Exercise goal - Starting at the line below holding "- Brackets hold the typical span" and stopping at the line holding "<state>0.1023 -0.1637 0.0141", print every line exactly, both ends included, and leave the rest out.

Dataset records -

————————

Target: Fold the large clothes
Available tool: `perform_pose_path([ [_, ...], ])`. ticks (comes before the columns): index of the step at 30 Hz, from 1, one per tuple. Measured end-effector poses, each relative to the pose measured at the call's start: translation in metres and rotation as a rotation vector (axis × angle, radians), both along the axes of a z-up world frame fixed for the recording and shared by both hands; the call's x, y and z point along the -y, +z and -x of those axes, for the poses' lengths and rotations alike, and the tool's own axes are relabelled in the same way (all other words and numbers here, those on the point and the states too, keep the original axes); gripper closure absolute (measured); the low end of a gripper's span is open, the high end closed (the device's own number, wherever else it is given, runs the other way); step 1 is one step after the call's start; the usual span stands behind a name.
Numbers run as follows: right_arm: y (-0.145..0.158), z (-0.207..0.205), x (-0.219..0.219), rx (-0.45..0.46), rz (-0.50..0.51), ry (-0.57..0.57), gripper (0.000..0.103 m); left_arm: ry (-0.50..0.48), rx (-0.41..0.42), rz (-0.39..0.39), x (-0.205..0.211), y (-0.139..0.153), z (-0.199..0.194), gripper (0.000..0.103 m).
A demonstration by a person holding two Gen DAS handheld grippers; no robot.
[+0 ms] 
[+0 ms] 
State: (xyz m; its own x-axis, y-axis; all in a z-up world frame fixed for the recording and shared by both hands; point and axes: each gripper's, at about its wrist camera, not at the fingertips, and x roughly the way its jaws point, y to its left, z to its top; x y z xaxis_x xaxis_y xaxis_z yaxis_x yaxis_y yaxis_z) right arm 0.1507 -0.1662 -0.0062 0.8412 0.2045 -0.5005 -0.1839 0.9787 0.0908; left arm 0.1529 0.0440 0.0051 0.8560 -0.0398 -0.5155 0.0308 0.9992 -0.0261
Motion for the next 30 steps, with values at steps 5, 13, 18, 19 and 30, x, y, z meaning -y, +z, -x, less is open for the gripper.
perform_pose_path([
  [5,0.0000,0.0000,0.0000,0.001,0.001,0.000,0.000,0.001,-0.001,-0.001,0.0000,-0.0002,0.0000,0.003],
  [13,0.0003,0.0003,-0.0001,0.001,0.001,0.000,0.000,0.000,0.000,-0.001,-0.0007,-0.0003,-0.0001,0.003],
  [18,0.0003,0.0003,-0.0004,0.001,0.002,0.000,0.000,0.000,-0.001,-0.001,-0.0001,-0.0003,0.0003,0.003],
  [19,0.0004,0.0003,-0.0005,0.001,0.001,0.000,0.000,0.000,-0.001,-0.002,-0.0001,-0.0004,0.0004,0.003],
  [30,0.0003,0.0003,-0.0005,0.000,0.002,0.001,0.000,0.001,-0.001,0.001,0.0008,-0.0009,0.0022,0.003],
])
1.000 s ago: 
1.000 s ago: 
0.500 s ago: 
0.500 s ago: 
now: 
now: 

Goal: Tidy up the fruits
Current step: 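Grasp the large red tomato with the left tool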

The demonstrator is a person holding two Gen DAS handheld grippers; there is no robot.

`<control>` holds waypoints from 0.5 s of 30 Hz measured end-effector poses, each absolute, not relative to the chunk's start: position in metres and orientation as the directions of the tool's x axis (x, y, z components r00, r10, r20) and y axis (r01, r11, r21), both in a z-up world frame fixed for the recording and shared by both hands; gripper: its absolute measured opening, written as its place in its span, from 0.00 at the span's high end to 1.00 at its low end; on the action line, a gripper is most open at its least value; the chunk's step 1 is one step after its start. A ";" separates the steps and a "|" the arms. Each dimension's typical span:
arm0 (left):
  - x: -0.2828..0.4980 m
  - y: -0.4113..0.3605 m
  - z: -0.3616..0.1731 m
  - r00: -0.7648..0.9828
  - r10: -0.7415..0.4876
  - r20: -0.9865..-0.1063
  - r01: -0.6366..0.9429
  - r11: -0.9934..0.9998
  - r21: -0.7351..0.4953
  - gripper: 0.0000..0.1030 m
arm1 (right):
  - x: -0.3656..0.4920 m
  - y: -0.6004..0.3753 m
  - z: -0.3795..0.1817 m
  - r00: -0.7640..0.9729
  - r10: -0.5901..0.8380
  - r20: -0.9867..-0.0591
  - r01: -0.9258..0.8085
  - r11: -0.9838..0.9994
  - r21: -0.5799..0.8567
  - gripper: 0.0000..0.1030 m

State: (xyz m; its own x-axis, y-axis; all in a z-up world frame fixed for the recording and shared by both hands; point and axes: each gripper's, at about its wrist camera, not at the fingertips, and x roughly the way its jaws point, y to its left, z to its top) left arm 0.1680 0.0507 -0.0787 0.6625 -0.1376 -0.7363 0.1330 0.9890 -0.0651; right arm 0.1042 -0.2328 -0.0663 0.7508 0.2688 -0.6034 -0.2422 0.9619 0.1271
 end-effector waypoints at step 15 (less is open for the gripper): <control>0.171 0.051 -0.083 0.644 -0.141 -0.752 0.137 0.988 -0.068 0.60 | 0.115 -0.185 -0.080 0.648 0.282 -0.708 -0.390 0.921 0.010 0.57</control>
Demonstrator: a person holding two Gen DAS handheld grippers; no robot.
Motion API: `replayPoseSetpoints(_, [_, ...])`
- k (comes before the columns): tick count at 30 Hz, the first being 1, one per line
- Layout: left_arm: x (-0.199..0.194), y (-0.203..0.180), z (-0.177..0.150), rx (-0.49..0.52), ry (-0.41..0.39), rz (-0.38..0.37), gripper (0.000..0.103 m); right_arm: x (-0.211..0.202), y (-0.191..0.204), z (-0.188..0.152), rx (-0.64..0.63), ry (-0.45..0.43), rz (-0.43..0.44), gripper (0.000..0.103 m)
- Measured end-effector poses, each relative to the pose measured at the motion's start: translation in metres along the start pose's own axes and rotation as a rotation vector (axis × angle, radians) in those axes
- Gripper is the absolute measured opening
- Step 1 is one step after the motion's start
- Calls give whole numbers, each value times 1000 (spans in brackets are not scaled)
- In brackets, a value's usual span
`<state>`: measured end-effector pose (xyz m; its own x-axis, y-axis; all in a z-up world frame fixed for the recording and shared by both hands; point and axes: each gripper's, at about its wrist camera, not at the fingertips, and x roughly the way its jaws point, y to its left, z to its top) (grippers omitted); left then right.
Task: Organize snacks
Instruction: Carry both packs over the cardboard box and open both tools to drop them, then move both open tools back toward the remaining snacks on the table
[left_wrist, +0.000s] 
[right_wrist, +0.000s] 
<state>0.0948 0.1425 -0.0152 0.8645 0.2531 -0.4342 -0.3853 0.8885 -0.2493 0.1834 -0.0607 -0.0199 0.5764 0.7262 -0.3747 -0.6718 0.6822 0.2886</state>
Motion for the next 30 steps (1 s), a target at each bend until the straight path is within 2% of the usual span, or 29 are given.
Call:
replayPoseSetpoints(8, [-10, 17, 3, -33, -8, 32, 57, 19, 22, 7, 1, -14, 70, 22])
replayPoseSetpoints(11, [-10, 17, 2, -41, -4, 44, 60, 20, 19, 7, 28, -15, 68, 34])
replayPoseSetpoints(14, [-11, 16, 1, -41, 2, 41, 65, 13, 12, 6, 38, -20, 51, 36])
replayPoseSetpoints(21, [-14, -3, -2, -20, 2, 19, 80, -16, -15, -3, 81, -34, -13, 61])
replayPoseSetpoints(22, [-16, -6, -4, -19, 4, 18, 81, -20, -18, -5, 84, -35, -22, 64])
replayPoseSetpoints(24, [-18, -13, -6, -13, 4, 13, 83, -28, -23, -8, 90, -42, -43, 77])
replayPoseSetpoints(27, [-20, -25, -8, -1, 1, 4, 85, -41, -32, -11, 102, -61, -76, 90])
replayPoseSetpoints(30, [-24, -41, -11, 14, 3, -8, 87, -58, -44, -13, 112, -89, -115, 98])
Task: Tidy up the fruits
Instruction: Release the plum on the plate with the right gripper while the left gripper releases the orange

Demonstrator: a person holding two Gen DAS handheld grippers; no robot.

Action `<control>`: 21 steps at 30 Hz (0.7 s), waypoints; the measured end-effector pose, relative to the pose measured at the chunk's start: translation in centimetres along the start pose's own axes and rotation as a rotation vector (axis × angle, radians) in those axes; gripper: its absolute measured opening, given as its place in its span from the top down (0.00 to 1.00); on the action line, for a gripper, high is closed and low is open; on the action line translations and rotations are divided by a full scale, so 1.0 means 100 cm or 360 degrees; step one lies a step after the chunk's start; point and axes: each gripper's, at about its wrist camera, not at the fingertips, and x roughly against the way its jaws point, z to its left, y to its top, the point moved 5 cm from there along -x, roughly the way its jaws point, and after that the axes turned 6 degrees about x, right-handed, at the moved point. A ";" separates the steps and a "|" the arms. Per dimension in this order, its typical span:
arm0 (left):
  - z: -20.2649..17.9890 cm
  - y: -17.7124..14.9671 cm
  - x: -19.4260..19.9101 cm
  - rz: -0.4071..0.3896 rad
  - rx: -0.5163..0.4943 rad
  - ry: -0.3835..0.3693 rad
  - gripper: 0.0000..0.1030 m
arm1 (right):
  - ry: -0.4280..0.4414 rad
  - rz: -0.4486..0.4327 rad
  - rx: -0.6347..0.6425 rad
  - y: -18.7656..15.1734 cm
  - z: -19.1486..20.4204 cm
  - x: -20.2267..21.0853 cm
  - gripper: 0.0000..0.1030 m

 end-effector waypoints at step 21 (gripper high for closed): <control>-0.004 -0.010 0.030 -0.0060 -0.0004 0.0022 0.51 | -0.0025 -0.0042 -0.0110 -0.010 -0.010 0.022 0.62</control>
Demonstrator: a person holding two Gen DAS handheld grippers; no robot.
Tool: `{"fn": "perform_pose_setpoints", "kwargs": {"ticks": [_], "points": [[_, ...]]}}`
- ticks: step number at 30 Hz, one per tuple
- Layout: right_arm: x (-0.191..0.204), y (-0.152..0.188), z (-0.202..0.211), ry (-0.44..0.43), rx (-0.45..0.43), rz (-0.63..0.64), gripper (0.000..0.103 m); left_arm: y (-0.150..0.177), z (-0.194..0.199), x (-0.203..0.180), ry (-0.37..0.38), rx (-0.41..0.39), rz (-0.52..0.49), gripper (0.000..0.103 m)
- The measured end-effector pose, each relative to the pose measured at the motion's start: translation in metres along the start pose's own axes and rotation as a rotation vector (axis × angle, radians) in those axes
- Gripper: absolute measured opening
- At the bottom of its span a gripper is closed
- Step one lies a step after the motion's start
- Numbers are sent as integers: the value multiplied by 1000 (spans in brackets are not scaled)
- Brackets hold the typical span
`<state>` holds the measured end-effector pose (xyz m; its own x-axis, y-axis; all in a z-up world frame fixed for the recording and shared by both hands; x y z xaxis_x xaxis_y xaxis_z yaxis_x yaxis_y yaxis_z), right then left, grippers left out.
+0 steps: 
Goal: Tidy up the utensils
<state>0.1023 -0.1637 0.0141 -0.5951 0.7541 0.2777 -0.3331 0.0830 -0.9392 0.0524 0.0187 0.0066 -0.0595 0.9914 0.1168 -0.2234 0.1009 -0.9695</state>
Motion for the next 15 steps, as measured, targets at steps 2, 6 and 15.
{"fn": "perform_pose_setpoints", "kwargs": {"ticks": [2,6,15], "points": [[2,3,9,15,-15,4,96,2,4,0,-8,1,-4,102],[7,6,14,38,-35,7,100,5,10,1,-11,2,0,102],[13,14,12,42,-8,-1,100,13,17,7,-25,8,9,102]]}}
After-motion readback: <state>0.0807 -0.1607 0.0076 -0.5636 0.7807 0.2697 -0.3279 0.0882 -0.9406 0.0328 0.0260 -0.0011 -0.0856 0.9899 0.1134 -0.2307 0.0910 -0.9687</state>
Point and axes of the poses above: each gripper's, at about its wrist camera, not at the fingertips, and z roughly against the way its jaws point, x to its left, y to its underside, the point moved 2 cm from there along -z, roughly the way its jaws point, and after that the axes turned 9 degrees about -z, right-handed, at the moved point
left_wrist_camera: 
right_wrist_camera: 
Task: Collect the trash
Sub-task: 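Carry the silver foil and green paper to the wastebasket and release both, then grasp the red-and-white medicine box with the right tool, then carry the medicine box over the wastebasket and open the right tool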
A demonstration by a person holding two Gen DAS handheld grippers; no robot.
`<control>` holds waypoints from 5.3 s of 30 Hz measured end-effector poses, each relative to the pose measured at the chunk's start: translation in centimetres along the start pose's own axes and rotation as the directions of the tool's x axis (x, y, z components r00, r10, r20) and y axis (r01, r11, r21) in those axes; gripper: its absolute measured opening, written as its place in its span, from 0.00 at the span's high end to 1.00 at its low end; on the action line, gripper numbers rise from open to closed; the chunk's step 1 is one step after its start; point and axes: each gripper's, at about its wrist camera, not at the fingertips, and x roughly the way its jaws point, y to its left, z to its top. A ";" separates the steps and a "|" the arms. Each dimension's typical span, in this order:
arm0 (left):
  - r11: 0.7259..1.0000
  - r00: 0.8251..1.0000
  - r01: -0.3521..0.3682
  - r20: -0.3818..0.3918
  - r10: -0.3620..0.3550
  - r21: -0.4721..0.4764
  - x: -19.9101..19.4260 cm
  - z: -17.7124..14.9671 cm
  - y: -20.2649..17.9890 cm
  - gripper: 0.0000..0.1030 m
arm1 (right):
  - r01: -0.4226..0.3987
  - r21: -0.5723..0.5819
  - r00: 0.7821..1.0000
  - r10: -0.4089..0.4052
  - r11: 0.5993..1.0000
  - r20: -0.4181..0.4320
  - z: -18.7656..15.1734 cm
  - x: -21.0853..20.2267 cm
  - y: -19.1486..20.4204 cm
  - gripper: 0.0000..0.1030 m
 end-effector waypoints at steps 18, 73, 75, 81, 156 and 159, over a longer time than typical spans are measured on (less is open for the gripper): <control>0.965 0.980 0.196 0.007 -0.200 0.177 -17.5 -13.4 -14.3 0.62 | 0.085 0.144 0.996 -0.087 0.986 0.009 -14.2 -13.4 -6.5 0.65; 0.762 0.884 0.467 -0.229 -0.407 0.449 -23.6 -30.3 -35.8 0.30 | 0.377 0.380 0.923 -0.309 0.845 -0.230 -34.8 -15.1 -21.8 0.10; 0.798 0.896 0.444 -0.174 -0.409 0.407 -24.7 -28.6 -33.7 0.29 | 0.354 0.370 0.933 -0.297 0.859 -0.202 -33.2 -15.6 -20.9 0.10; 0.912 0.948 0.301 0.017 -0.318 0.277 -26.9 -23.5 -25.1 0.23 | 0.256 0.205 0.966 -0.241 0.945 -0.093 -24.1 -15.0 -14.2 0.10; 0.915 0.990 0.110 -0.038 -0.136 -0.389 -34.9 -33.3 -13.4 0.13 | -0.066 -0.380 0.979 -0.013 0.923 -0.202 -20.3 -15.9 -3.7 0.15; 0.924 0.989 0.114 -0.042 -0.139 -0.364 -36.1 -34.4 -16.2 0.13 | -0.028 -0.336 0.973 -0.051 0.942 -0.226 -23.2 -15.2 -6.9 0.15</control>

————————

Written reply -
- Brackets hold the typical span
`<state>` holds the measured end-effector pose (xyz m; its own x-axis, y-axis; all in a z-up world frame fixed for the recording and shared by both hands; x y z xaxis_x xaxis_y xaxis_z yaxis_x yaxis_y yaxis_z), right then left, grippers left out.
+0 steps: 
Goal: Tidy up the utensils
<state>0.1023 -0.1637 0.0141 -0.5951 0.7541 0.2777 -0.3331 0.0830 -0.9392 0.0524 0.0187 0.0066 -0.0595 0.9914 0.1168 -0.2234 0.1009 -0.9695</state>

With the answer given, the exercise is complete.